Giertych pokazał długą listę zażaleń. Domaga się jej natychmiastowego przekazania sądowi

Rafał Badowski
Roman Giertych domaga się natychmiastowego przekazania jego zażaleń do sądu – poinformował mecenas na Facebooku i Twitterze. Zarzuty Giertycha dotyczą działań prokuratora w czasie jego zatrzymania przez CBA i już po nim.
Roman Giertych pokazał listę swoich zażaleń do prokuratora regionalnego w Poznaniu. Fot. Sławomir Kamiński / Agencja Gazeta
Roman Giertych skierował wpis do Prokuratora Regionalnego w Poznaniu Jacka Motawskiego. Mecenas wymienił listę zażaleń. Czytamy między innymi o stawianiu zarzutów, gdy Giertych był nieprzytomny, czy zatwierdzeniu środków zapobiegawczych bez "ważnie ogłoszonego zarzutu".

Czytaj także: Zatrzymanie Giertycha. 6 rzeczy, które wyjaśnią ci, o co chodzi w tej sprawie [FAQ]

Giertych pisał też o nałożeniu mu przed budynkiem sądu kajdanek na oczach jego klientów czy przeszukaniu jego kancelarii pod jego nieobecność. Po tej liście podsumował: "To niech Pan wreszcie zdobędzie się na odwagę i przekaże moje zażalenia na sądu!". "Już tydzień czekam, aż Pańscy pracownicy przeniosą akta na drugą ulicę i zapewnią mi możliwość skorzystania z prawa do niezawisłego sądu.
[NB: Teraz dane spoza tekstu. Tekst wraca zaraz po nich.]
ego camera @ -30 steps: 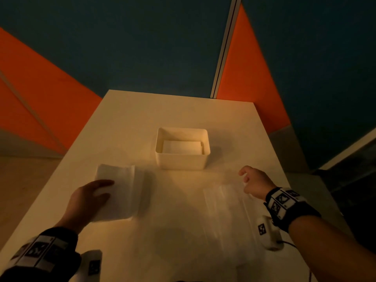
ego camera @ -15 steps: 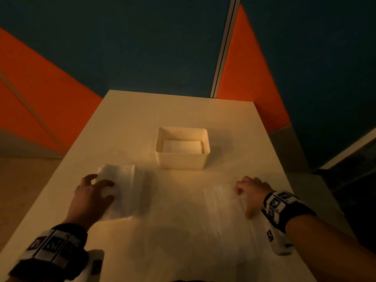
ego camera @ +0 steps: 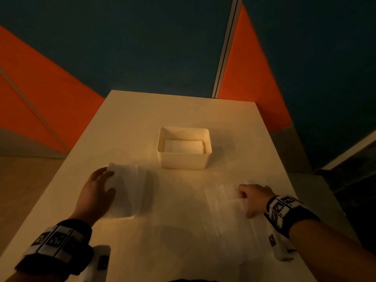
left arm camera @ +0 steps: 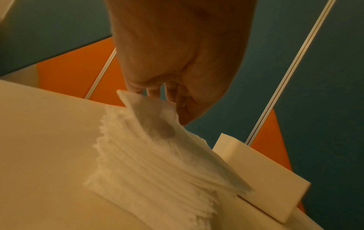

Zgodnie z przepisami kodeksu postępowania karnego i regulaminem postępowania prokuratury takie przekazanie ma się odbyć niezwłocznie!" – zwrócił uwagę.

Zatrzymanie Giertycha przez CBA

Z oświadczenia opublikowanego na stronie CBA wynikało, że zatrzymanie Giertycha, o którym jako pierwsze poinformowało naTemat, miało związek ze zorganizowanym procederem wyprowadzania, przywłaszczania i prania pieniędzy – około 90 mln zł – ze spółki notowanej na Giełdzie Papierów Wartościowych w latach 2010-14.


Roman Giertych zasłabł w trakcie przeszukania jego domu przez agentów CBA. Wezwano karetkę, którą przewieziono mecenasa do szpitala.